Fig. 1: Effects of different climate frames on respondents’ support for climate policies.
figure 1

Sample size: China n = 1502, Germany n = 1501, United Kingdom n = 1500, India n = 1506, United States n = 1503. Data are weighted to be nationally representative. Fieldwork by Deltapoll, October 2020. Question: Respondents were shown two statements in which the valence, theme, scale, and time frame were varied at random, providing 96 possible permutations. Respondents were asked: Indicate which of the two statements would make you more likely to support policies to tackle climate change. Dots with horizontal lines indicate marginal means with 95% confidence intervals (CI).

The effects of the four different themes—economic, environmental, health, and migration—on public support for climate policies are also presented in Fig. 1. The results are highly consistent across the five countries. The environmental frame is more likely to elicit public support for climate policies in all five countries. Similarly, the health frame increases the likelihood of public support for climate policies in China, India, the UK, and the US. In Germany the effect of the health frame falls outside the 95% confidence interval. We find that for all five countries, the economic frame has no statistically significant relationship with support for climate policy. Figure 1 shows that the migration frame reduces the likelihood of public support for mitigation policies in all five countries.

Figure 1 also shows the effects of the scale and time frames on public support for climate policies. Across the five countries, we find that framing messages about the effects of climate change at a larger scale is more likely to elicit public support for climate policies; messages that say it impacts on the world (a global framing) makes respondents more likely to support climate policies, while an individual framing—i.e. that climate change will affect ‘you personally’—makes respondents less likely to support these policies. The results indicate that for China, Germany, India, and the UK, representing climate change at a global (or ‘world’) level increases the likelihood of support, while in the USA this effect is not statistically significant. In Germany, India, and the UK, using a personal or individual-level framing reduces the likelihood of respondents supporting climate mitigation policies, while in China and the USA the result is not statistically significant at the 95% confidence level. The results of the time frame presented in Fig. 1 suggest that in Germany, India, the UK, and USA, there is greater likelihood of public support for climate policies when the focus in climate messaging is on immediate (now) and near-term (2030) impacts than when longer-term time horizons (2050) are used. However, we find that there is no statistically significant effect of using different time frames in China; in the other four countries, the 2050 frame has a negative effect on public support for climate policies, while the present-day frame has a positive effect.

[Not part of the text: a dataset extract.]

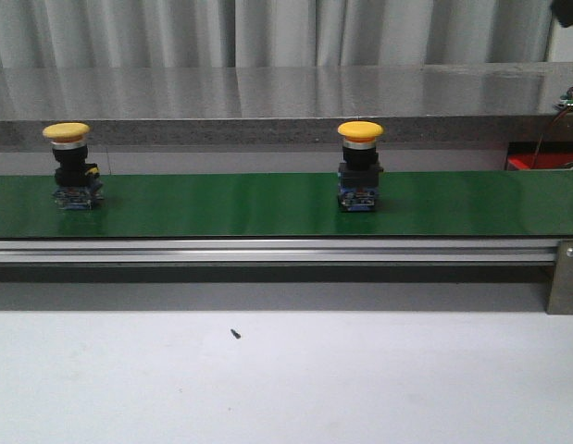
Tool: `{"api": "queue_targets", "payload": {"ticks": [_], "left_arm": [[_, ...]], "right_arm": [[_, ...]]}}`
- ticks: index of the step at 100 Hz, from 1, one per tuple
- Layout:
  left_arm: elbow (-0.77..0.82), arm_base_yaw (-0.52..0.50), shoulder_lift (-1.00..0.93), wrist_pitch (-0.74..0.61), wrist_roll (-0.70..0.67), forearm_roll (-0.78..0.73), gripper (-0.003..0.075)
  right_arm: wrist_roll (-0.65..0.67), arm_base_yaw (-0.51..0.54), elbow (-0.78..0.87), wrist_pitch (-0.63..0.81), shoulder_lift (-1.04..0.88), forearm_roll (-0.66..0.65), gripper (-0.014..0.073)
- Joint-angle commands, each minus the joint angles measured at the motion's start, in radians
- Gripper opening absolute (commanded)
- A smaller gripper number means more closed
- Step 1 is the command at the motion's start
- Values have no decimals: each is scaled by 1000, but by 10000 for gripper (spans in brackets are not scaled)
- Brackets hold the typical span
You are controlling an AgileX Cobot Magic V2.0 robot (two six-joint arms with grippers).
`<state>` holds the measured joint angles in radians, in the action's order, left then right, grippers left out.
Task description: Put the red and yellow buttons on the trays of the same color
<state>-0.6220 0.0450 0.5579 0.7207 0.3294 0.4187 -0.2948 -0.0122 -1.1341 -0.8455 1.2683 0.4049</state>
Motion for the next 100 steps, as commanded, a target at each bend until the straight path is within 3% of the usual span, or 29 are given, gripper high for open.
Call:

In the Supplementary Information, we include the results from additional analysis that help demonstrate the robustness of these findings. This includes presenting results from earlier pilots conducted in the five countries, which are consistent with the findings here (see Supplementary Figs. S24 and S25). Given conjoint experiments do not allow respondents to indicate opposition to climate policy, we also conducted the analysis on a sample that excluded those most likely to oppose climate policies. We did this by removing those participants who stated they would be unwilling to pay any amount of money to support climate policies from the sample. While there are some minor differences in terms of whether specific frames in the different countries are statistically significant, the results are very similar to those presented here.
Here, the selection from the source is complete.